Аллант поймал её за руку, коснулся кончиками пальцев её щеки рядом с губами и осторожно провел вниз, к подбородку:
— Ведь мы увидимся завтра? — спросил он, явно желая получить утвердительный ответ.
— У меня завтра, а точнее уже сегодня, должна состояться очень важная встреча. Разве что вечером, перед отлетом.
— Перед каким отлетом? — ужаснулся Аллант.
— Я здесь ненадолго. Мне нужно возвращаться на Накасту. Может быть, они уже набрали экипаж, пока я сюда летала.
Охранник, успевший, видимо, выспаться, потому что его правая щека выглядела помятой, несказанно обрадовался, получив своего подопечного назад целым и невредимым.
3
Как Надежда и предполагала, дальше ворот дворца её не пустили. Ворота, закрытые кованой узорной решеткой, состояли из трёх арок: большой в центре для транспорта и двух маленьких по бокам для пешеходов. Решетка была тщательно сохраняемой бутафорией.
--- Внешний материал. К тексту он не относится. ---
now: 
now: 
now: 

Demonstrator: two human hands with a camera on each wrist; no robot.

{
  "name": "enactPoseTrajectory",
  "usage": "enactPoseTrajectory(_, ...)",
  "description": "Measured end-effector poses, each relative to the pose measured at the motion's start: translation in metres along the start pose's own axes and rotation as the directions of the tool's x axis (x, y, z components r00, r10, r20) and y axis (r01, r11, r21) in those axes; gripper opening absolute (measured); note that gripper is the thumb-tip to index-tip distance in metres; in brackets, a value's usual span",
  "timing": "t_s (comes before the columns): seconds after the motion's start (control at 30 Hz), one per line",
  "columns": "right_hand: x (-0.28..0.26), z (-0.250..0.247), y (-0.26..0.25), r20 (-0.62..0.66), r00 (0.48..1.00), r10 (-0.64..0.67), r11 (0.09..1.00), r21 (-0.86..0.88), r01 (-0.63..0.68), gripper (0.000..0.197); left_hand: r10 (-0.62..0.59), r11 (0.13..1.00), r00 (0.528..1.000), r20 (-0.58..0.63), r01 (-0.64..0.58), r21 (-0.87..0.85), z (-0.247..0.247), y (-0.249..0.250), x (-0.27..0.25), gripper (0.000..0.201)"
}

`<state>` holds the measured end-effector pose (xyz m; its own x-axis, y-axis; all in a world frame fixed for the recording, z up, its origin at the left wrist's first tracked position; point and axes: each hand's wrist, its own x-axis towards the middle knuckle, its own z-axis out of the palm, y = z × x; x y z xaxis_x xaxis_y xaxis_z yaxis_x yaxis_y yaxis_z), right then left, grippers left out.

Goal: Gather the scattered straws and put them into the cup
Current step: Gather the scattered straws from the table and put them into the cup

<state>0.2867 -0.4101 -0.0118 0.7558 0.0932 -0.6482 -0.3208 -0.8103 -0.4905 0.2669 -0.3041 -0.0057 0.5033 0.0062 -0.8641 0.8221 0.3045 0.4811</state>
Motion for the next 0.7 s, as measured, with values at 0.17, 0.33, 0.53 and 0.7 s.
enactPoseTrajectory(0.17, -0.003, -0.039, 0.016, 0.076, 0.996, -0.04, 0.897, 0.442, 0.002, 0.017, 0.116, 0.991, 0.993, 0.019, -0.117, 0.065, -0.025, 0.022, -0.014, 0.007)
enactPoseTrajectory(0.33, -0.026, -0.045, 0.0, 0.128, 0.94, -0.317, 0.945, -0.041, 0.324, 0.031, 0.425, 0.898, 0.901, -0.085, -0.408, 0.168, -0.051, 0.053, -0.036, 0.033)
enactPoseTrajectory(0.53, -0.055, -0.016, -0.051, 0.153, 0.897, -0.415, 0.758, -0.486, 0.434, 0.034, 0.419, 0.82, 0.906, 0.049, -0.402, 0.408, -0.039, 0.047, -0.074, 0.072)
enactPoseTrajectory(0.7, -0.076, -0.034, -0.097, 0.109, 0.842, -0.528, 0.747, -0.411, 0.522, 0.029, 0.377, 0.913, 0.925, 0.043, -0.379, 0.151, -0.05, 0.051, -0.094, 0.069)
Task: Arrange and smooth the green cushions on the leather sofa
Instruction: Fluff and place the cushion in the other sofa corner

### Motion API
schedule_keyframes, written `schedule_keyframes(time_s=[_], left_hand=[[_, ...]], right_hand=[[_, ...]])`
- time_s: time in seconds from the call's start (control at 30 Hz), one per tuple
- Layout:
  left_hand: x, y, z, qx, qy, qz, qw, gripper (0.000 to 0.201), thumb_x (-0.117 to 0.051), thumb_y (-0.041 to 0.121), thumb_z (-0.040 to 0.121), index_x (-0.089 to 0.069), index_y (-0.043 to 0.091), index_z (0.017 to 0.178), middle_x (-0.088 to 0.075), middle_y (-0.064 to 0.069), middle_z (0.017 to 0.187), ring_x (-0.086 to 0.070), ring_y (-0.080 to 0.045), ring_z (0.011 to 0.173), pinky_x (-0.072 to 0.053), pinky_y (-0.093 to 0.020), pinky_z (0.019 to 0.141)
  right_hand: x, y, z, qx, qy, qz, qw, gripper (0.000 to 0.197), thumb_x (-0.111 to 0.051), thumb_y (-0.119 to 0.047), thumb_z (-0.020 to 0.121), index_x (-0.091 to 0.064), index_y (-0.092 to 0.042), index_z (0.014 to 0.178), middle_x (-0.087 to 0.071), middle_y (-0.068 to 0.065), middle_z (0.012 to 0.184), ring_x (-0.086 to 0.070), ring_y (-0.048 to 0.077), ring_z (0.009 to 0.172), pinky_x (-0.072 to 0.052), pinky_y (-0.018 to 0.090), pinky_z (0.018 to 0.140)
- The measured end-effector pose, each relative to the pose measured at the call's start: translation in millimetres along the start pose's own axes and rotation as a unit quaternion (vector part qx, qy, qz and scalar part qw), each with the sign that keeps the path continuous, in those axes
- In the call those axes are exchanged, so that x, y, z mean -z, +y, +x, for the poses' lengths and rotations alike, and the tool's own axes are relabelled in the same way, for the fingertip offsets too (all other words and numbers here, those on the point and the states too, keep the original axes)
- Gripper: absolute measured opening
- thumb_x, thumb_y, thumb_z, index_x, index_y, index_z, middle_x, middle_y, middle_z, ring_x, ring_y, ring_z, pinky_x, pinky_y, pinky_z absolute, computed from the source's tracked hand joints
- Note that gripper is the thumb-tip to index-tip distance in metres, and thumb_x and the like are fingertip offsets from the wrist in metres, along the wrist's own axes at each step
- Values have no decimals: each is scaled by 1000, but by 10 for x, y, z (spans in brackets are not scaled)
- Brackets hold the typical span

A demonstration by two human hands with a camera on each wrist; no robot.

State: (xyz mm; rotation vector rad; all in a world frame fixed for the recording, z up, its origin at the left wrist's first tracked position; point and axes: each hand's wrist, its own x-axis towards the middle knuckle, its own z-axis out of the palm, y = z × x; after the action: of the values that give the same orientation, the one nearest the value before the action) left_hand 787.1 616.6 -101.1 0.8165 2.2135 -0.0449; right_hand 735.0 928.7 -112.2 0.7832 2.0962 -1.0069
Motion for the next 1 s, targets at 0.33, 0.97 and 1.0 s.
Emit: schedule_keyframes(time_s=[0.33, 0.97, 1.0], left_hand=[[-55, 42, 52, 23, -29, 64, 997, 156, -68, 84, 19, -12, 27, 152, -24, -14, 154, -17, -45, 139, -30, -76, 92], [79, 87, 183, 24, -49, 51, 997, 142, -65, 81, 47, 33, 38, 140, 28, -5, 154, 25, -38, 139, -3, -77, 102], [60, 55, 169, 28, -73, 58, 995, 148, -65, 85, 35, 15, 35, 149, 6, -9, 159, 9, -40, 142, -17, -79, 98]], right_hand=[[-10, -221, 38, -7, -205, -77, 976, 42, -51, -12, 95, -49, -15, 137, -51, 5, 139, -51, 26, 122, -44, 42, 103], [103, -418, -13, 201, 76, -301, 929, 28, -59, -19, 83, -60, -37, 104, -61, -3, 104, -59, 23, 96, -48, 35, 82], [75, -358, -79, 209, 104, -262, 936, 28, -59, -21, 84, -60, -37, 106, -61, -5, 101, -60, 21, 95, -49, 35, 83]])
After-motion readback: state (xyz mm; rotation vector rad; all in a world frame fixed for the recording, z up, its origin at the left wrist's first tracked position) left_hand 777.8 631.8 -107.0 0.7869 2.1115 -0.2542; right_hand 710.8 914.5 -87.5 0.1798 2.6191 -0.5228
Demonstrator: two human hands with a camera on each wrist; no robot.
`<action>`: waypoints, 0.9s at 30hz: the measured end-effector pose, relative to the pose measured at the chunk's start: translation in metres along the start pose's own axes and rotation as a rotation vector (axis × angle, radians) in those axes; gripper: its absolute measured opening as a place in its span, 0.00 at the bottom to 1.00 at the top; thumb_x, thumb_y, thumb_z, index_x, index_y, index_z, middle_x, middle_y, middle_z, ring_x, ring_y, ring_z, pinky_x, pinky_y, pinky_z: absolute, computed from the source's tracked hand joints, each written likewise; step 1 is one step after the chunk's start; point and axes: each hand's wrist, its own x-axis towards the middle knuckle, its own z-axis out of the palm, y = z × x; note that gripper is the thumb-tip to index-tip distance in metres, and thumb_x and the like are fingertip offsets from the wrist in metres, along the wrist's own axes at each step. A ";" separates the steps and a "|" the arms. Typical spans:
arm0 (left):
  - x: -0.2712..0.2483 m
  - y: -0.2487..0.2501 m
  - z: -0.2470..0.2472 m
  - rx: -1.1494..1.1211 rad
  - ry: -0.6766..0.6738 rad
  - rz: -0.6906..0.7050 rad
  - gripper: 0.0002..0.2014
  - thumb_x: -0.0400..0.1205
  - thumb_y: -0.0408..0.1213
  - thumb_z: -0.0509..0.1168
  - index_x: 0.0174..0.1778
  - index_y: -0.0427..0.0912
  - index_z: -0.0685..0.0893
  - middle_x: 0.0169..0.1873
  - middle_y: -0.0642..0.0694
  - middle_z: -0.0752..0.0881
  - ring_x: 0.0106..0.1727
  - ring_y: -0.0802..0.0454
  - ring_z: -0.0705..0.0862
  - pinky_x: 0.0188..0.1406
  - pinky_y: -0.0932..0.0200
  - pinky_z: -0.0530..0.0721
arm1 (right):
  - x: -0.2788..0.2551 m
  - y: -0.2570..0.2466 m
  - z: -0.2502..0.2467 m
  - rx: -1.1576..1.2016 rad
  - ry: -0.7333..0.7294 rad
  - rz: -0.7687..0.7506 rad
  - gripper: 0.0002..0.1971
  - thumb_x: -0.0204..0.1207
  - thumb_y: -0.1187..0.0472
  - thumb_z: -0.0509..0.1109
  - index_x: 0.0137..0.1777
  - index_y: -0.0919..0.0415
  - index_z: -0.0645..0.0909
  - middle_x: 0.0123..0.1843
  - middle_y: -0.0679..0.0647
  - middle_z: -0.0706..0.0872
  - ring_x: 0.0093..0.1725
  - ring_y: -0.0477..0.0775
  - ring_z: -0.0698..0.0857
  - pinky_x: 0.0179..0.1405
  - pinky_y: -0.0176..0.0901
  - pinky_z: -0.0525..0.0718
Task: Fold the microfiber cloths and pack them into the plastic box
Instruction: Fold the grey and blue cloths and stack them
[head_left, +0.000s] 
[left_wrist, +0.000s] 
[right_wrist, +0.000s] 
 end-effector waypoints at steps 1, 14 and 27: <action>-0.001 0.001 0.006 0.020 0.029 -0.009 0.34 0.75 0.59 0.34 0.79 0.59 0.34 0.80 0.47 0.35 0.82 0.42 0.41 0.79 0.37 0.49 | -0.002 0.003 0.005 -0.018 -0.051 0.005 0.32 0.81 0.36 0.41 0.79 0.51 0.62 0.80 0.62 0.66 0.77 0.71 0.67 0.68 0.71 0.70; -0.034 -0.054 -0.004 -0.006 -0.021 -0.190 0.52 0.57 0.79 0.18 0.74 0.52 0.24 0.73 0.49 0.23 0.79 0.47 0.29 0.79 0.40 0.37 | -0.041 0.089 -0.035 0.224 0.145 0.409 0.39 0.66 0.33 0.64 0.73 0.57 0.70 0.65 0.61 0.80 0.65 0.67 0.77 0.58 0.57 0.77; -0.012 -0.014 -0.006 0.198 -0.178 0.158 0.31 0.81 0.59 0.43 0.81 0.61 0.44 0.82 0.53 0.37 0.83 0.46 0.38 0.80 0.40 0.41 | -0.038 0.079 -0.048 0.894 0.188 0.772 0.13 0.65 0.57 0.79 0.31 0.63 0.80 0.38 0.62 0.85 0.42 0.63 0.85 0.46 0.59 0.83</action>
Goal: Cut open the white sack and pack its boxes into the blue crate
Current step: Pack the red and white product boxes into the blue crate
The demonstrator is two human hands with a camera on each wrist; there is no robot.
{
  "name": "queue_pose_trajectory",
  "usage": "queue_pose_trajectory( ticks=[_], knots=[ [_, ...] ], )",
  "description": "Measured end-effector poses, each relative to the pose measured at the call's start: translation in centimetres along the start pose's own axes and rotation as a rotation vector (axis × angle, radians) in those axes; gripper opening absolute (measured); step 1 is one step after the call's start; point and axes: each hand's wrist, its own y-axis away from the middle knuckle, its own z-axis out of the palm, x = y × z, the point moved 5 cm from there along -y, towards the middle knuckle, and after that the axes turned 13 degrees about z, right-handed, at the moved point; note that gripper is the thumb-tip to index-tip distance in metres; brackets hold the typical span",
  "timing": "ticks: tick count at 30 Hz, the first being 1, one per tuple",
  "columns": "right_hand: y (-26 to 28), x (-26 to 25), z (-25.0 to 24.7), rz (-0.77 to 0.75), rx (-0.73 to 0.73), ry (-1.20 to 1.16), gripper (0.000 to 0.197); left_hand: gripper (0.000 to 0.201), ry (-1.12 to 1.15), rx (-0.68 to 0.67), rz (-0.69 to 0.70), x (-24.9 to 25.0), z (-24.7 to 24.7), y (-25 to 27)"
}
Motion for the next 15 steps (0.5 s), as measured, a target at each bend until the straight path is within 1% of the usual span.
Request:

Вход охраняла не она и не Императорские гвардейцы в голубой с зелёными лампасами форме с холодным оружием наголо, чем-то средним между легким мечом и рапирой. Главной охраной служило защитное силовое поле. Знакомые зеленоватые проблески появлялись и за решёткой и над глухой каменной оградой.
Начальник караула в довольно грубой форме заявил, что на приём к Императору нужно записываться заранее, за две недели вперёд в определённые дни. Что нужно ещё проверить, можно ли допускать во дворец неизвестно кого. И неважно, служит кто в Патруле Контроля или нет. Да ещё и пригрозил, что если девушка не перестанет настаивать на встрече, он прикажет стрелять, благо излучатели висели на животе у каждого из четверых гвардейцев, стоящих у ворот в почётном карауле. Наверное, он ждал, что Надежда попятится и, извиняясь, пойдет прочь, под насмешливые взгляды около полутора десятков людей, терпеливо ждущих своей очереди метрах в пятнадцати от ворот. Она терпеливо выслушала всё до конца, достала из нагрудного кармана голубой перстень и подала начальнику караула.
— Я требую передать перстень Его Мудрости Императору Заланду. Сейчас! Я уйду только после того, как получу ответ. — И демонстративно уселась на дорожку перед воротами, скрестив ноги и положа руки на колени.
Видимо, перстень и в самом деле имел влияние на жителей Тальконы. По крайней мере, спесь с начальника караула слетела мгновенно. В голосе появились мягкость и почтение.
— Я прошу Вас пройти в караульное помещение. Там вам будет удобнее подождать ответа.
— Мне и здесь неплохо! — С ощутимой дерзостью ответила Надежда и отвернулась.
Ждать пришлось недолго. Из ворот быстрым легким шагом вышел высокий статный мужчина, лет около пятидесяти, с зачесанными назад чуть пробитыми сединой волнистыми волосами в форме гвардейца, но сшитой из более дорогой ткани с золотистыми аксельбантами. За ним, забегая сбоку, что-то на ходу объясняя, и одновременно пытаясь заглянуть в лицо, трусил начальник караула, красный и потный.
Надежда с невозмутимым выражением лица смотрела на подошедших снизу вверх.
— Я Баток Найс начальник охраны дворца, — спокойно, с достоинством представился он, — предъявите, пожалуйста, Ваши документы.
Он внимательно изучил уверенно протянутое удостоверение, вернул его и чуть склонил голову:
— Его Мудрость Император Тальконы соизволил принять Вас прямо сейчас. Прошу следовать за мной.
Девушка спокойно поднялась, отряхнула пыль с одежды и пошла следом за начальником охраны, почти чувствуя на затылке дыхание двух гвардейцев, шагающих по пятам. Было любопытно. Она знала царей, королей и Императоров только по многочисленным сказкам отца и его же рисункам на детских информблоках.